Feasting and fostering community among racialized groups

Feature image by Dan Gold

YLAC CommUNITY Youth Feast: One Tribe. One People.

Written by ILANA REIMER

United over free food and entertainment, a group of young people from different ethnic backgrounds gathered together at the YMCA-YWCA this past weekend for a night of laughter, dancing and shared stories.

The main focus was unity: sharing cultures amongst other cultures. It was also a safe, fun way for youth to spend their Saturday night. YLAC partnered with the YMCA-YWCA and others to organize the CommUNITY Youth Feast on Oct. 14, an evening celebrating unity within racial groups.

The event drew about 80 participants, with approximately 60 kids involved in the activities. It began with series of cultural activities that set the tone for the rest of the night. The kids raced to complete tasks at different stations before the time ran out.

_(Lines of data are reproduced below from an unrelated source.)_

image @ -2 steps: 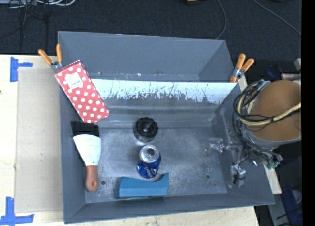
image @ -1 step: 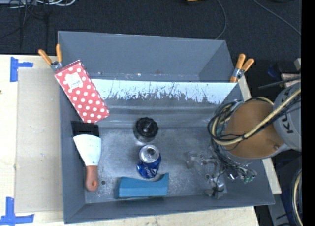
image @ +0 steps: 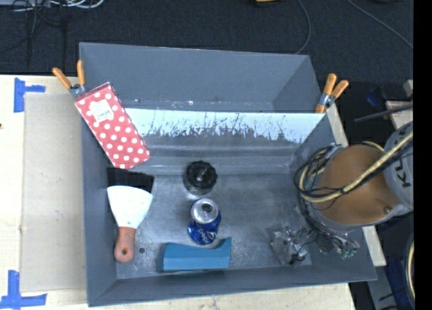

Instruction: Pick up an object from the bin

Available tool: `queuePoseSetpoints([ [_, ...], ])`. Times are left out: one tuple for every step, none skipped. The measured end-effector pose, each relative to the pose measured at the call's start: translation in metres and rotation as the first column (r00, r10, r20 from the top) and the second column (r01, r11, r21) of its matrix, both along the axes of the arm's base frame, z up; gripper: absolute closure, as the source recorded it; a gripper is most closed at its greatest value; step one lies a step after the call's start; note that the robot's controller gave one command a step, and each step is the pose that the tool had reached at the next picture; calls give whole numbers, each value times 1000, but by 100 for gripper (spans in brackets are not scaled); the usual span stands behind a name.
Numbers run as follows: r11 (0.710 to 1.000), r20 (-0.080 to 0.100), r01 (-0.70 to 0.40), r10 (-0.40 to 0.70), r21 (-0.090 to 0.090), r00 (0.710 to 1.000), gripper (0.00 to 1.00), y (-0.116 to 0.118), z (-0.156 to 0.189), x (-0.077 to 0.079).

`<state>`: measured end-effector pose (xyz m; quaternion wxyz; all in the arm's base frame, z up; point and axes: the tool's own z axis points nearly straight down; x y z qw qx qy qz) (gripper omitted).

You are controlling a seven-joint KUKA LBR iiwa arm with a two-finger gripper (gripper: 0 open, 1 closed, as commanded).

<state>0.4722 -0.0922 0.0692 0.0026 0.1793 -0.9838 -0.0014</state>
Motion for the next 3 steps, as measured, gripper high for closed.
queuePoseSetpoints([
  [1000,0,-1,1,0,1000,100,0,0,0],
  [1000,0,-1,1,0,1000,100,0,1,0],
  [1000,-8,0,0,2,1000,100,1,12,-2],
])
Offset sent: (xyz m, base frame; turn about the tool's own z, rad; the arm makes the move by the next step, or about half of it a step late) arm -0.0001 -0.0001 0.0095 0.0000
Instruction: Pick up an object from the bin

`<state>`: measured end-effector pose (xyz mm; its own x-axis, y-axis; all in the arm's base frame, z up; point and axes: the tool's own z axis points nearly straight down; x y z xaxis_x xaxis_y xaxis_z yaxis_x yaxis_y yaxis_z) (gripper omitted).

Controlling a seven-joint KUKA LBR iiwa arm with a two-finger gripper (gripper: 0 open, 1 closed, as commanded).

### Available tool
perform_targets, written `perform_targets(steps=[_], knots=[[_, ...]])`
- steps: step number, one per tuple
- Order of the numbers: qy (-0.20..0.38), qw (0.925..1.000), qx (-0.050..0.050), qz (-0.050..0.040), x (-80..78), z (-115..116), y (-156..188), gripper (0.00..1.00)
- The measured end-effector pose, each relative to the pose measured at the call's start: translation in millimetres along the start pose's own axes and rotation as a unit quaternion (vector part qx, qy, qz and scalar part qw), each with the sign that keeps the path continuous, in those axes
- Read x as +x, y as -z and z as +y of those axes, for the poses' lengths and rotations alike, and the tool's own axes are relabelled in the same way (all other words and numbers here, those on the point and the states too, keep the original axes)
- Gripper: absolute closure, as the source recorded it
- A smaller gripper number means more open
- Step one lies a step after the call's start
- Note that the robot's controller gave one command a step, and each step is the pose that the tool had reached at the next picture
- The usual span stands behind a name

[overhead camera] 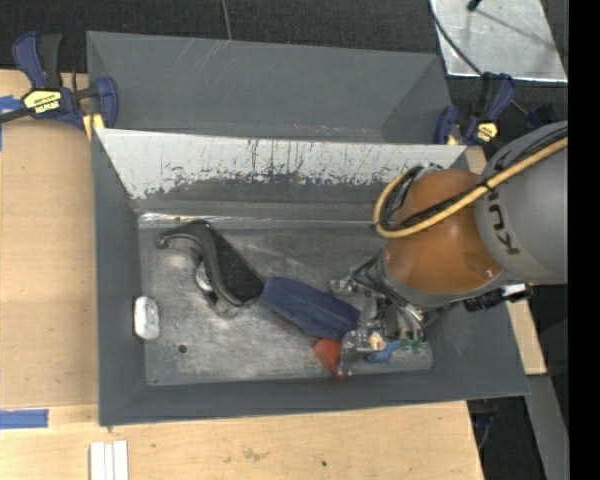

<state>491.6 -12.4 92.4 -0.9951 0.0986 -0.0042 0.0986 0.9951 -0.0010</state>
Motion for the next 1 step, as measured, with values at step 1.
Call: perform_targets(steps=[1], knots=[[0.001,1.0,-0.001,0.0073,2.7,1.1,-0.6,1.0]])
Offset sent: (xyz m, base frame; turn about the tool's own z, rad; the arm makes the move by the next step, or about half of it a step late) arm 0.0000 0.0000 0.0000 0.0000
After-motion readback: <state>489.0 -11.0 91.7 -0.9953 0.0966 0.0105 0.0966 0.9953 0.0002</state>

With each completed activity, they earned a stamp in their “passport,” equalling a ticket in a draw. The eight stations had the kids singing their national anthem or wearing something from their culture; other activities included Caribbean dominos, Somali catchphrases, an Inuit high kick game and Chinese chess.

The evening also included a free meal and entertainment, with a wide range of performers. Different groups told stories or shared about their cultures. Cody Coyote, an Indigenous Hip-Hop/expiremental recording artist and songwriter, talked about how suicide has deeply affected Indigenous communities. He also shared his own story of surviving an attempted suicide.

Other performers like Arabeske, a Syrian Dabke group, took to the stage simply to celebrate their culture. Arabeske drew the crowd up on their feet, and everyone started dancing.
“It was everybody,” said the Director of Communication. “It didn’t matter what culture you were from, you just kind of joined the circle and started dancing too.”

The CommUNITY Youth Feast was hosted by the YMCA-YWCA, in partnership with the following organizations: Catholic Centre for Immigration, Ottawa Community Immigrant Services Organization, Refugee 613, Tungasuvvivngat Inuit (TI Youth) and YLAC.